__ABOUT THIS TASK__. Copy nothing but the lines below, from the one with "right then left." through the one with "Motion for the", exactly as written; no pictures should appear.

__STORED DATA__.
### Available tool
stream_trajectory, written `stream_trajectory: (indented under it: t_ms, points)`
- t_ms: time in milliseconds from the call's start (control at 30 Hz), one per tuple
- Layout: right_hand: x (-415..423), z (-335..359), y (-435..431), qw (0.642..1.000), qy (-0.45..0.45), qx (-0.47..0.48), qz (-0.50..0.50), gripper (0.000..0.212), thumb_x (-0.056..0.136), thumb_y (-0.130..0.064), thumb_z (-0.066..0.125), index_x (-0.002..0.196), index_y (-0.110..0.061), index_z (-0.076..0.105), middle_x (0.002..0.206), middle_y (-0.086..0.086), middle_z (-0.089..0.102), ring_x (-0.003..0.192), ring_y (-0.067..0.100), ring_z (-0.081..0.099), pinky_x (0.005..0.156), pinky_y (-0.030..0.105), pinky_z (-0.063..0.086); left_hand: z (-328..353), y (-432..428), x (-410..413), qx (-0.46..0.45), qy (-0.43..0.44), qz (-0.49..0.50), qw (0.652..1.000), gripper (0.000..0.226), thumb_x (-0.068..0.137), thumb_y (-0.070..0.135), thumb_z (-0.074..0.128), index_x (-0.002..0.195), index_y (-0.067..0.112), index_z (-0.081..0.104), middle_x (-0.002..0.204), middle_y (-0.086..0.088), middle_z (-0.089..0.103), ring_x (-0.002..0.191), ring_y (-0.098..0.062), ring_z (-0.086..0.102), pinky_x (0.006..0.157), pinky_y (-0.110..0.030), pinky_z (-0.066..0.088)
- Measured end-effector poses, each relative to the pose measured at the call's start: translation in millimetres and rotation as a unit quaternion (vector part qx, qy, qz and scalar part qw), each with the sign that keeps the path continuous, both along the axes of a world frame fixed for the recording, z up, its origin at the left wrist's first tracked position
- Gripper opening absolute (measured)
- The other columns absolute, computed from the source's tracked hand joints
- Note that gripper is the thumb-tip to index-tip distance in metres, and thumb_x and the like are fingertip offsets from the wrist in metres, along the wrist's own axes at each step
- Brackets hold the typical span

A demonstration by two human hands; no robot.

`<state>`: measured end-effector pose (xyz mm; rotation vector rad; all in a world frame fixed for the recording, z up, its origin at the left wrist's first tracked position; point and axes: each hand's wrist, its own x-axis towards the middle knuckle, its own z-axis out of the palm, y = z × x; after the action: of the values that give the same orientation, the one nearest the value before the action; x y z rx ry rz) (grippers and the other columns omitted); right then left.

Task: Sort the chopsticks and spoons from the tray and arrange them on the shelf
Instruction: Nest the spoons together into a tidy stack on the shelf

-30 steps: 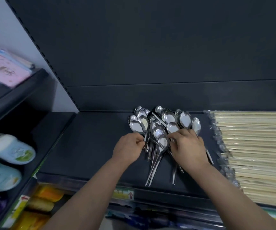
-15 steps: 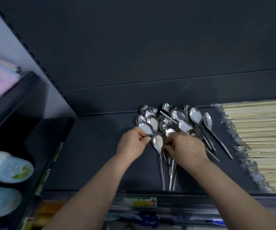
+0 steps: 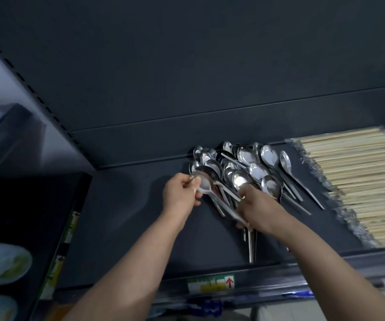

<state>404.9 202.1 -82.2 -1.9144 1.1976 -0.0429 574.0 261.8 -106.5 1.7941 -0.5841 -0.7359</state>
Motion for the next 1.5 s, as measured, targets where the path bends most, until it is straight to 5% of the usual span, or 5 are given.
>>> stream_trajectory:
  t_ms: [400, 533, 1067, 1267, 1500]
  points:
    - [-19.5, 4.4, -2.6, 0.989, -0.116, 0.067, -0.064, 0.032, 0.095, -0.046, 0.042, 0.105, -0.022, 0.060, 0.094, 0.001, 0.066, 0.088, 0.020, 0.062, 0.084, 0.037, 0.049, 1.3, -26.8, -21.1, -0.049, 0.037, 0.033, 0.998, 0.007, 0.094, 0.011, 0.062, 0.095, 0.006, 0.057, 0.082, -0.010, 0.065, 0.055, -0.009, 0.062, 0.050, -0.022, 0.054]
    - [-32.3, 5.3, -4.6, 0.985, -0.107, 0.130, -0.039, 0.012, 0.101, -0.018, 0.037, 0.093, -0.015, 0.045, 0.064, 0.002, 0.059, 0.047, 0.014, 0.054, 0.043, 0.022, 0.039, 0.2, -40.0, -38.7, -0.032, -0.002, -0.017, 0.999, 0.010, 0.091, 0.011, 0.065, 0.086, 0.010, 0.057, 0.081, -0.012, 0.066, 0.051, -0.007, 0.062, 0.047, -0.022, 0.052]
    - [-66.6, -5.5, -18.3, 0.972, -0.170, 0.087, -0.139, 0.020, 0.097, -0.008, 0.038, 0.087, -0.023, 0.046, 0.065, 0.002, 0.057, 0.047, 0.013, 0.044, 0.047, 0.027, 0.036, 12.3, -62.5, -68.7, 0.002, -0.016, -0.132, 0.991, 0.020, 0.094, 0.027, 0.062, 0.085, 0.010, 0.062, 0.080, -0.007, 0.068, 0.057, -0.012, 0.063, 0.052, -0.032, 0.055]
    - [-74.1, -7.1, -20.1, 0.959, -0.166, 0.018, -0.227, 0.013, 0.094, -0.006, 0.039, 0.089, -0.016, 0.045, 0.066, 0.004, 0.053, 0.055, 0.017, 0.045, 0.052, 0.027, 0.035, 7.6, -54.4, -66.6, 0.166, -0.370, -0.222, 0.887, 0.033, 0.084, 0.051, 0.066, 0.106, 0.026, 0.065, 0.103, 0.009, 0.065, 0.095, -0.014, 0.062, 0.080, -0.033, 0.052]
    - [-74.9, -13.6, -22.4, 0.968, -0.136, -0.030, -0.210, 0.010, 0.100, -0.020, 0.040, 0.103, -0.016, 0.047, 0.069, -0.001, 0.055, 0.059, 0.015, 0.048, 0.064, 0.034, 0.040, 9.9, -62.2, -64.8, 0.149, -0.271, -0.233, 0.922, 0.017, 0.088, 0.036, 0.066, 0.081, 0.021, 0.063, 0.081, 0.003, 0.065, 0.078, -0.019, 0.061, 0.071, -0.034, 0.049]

__OUTPUT FOR THIS EXERCISE__.
`<state>`: measured end-effector pose (xyz mm; rotation vector rad; all in a world frame fixed for the recording, z up, its origin at the left wrist's first tracked position; point and axes: each hand's wrist, its own x-axis towards the middle knuckle, its own z-axis out of the palm, y = z × x; after the action: of the values that give the same orientation, the one nearest the value before the action; x y z rx ry rz) (grippers and the other columns omitted); right then left.

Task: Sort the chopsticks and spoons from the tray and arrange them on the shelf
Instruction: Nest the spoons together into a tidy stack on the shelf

-30 steps: 
-15 steps: 
+0 steps: 

<state>404.9 202.1 -82.2 -1.9144 1.1976 -0.0429 574.0 261.8 -106.5 1.7941 -0.5841 -0.7359</state>
Motion for the next 1.5 s, as measured, targets where the path bends most, until it is straight to 5% of the usual span, or 5 are given.

A complete answer has now been given.